(Work required)
What's needed is an exact retyping of the lines from the start of the listing up to and including the line with "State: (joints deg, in", minus any pictures.

-=-=-

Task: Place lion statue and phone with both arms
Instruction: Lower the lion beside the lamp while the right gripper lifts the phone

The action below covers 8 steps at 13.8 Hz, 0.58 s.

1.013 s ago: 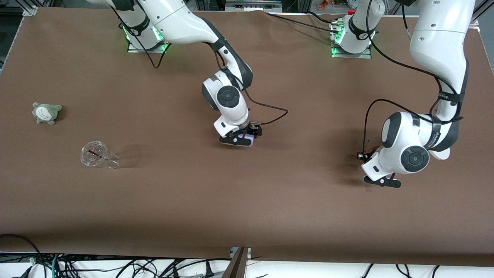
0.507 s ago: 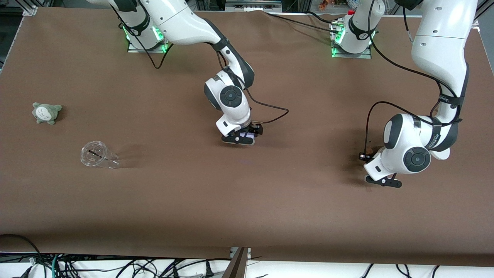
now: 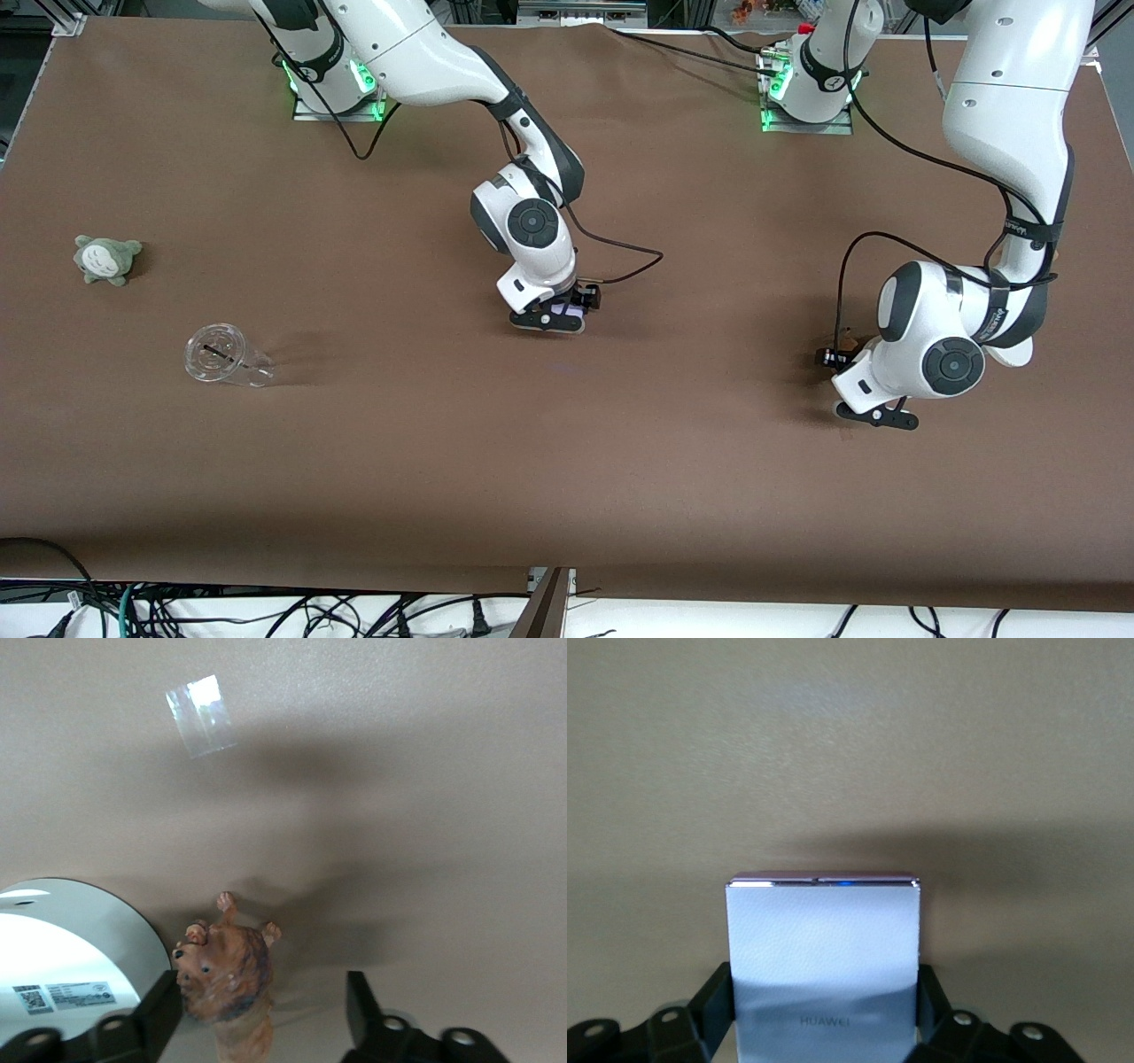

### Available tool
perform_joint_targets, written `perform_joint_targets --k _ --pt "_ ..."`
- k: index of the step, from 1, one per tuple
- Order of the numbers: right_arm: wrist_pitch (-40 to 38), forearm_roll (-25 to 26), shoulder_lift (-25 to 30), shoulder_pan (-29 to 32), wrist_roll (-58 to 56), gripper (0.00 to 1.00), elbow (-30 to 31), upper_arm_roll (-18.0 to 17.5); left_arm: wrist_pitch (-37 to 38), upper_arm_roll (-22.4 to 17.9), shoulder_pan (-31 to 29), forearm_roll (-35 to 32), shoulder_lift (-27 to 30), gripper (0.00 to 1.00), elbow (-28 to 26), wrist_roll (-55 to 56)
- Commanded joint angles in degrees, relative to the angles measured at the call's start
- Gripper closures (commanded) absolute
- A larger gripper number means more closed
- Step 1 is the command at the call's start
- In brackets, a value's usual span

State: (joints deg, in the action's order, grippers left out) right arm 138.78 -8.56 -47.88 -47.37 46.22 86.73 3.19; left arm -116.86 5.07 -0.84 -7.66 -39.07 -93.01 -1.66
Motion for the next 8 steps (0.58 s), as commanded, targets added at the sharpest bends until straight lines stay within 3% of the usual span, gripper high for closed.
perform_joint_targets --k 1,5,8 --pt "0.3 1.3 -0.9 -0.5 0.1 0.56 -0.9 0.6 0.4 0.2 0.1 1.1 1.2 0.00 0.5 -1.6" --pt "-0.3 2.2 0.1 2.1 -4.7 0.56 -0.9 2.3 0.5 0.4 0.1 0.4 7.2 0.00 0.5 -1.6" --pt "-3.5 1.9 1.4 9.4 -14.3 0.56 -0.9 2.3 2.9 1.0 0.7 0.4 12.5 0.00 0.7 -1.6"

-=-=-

(Task solution)
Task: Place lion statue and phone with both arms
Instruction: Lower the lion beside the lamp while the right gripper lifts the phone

The action below covers 8 steps at 13.8 Hz, 0.58 s.

1.013 s ago: 
0.507 s ago: 
now: 

### Available tool
perform_joint_targets, written `perform_joint_targets --k _ --pt "_ ..."`
- k: index of the step, from 1, one per tuple
- Order of the numbers: right_arm: wrist_pitch (-40 to 38), forearm_roll (-25 to 26), shoulder_lift (-25 to 30), shoulder_pan (-29 to 32), wrist_roll (-58 to 56), gripper (0.00 to 1.00), elbow (-30 to 31), upper_arm_roll (-18.0 to 17.5); left_arm: wrist_pitch (-37 to 38), upper_arm_roll (-22.4 to 17.9), shoulder_pan (-31 to 29), forearm_roll (-35 to 32), shoulder_lift (-27 to 30), gripper (0.00 to 1.00), elbow (-28 to 26), wrist_roll (-55 to 56)
- Commanded joint angles in degrees, relative to the angles measured at the call's start
- Gripper closures (commanded) absolute
- A larger gripper number means more closed
- Step 1 is the command at the call's start
- In brackets, a value's usual span

State: (joints deg, in the action's order, grippers left out) right arm 138.78 -8.56 -47.88 -47.37 46.22 86.73 3.19; left arm -116.86 5.07 -0.84 -7.66 -39.07 -93.01 -1.66

The answer has been written out in full.